## PROBLEM STATEMENT:
Only those lines running from the line that contains "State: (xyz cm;" through the end of the material are to be written out, each exactly as shown.

## GIVEN DATA:
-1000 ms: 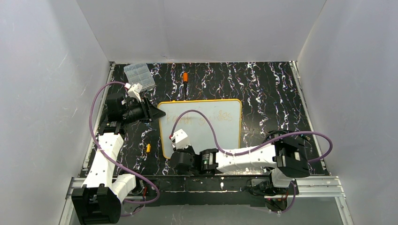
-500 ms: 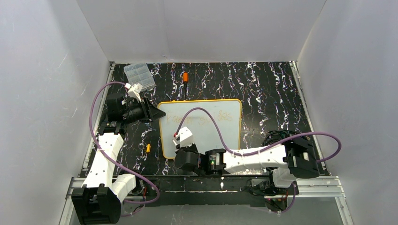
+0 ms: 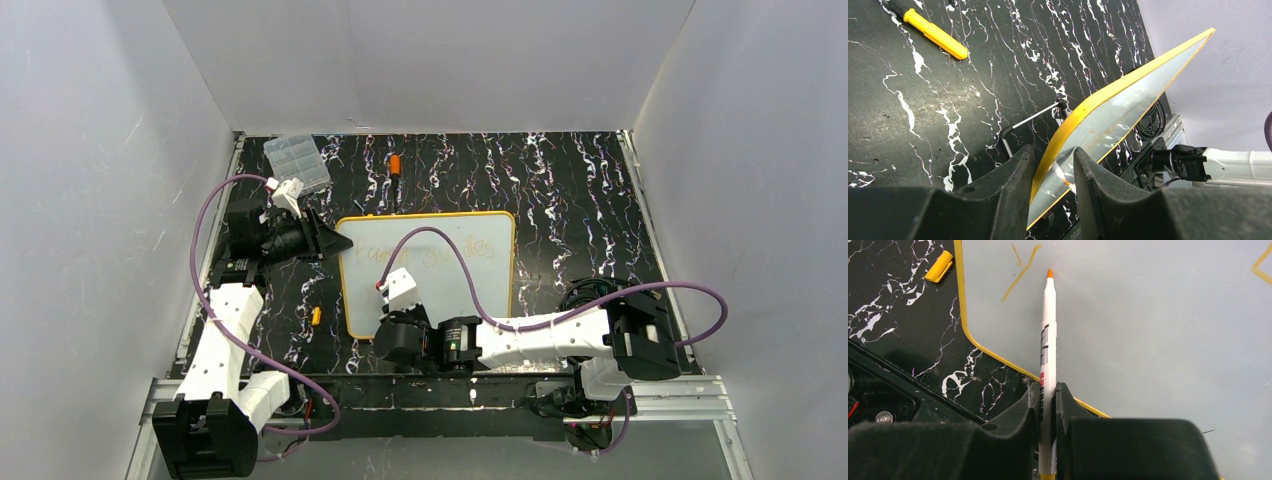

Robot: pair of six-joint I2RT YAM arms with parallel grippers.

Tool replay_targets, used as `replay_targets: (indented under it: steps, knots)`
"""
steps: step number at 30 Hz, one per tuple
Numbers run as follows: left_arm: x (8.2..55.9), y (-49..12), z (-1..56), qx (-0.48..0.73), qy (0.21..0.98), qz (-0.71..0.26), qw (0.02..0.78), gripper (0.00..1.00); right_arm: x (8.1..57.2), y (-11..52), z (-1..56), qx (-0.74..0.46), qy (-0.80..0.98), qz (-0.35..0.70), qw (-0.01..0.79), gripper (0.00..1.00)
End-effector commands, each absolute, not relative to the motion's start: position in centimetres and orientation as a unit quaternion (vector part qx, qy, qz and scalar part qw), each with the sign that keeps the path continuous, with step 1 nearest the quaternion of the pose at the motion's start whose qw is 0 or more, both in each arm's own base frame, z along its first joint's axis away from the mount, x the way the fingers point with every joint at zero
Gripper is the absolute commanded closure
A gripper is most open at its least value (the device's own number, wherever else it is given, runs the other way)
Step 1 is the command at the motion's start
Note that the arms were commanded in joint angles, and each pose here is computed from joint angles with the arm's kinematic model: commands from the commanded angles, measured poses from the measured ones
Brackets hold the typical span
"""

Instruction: Write a sentence on the whiteboard

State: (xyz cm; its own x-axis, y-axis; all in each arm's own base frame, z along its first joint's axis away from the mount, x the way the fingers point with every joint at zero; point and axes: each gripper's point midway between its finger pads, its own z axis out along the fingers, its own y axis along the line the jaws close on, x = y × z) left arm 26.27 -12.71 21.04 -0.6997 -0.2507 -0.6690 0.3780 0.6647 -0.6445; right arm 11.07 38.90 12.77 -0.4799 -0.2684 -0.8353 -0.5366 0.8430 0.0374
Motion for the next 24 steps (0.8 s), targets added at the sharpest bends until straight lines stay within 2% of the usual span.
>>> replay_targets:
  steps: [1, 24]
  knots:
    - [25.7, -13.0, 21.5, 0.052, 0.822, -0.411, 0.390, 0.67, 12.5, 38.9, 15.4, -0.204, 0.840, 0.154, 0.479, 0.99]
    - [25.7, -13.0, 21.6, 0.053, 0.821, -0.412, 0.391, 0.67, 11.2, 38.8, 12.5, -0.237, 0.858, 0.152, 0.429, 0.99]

## REPLY:
State: (xyz cm; its own x-axis, y-axis; all in each arm's own base frame, z along its first joint's axis away from the mount, x the way the fingers point with every joint at zero; point and axes: each gripper's point midway between its finger pads, its own z axis out along the fingers, its own y axis along the line the jaws close on, x = y × z) left arm 26.27 -12.71 21.04 -0.6997 -0.2507 -0.6690 0.3780 0.6647 -0.6445; right arm 11.07 38.90 12.77 -0.4799 -0.2684 -0.8353 -0.5366 0.8430 0.0374
Motion for the next 24 steps (0.8 s), targets added at the sharpest bends until straight lines stay within 2% of the usual span.
>>> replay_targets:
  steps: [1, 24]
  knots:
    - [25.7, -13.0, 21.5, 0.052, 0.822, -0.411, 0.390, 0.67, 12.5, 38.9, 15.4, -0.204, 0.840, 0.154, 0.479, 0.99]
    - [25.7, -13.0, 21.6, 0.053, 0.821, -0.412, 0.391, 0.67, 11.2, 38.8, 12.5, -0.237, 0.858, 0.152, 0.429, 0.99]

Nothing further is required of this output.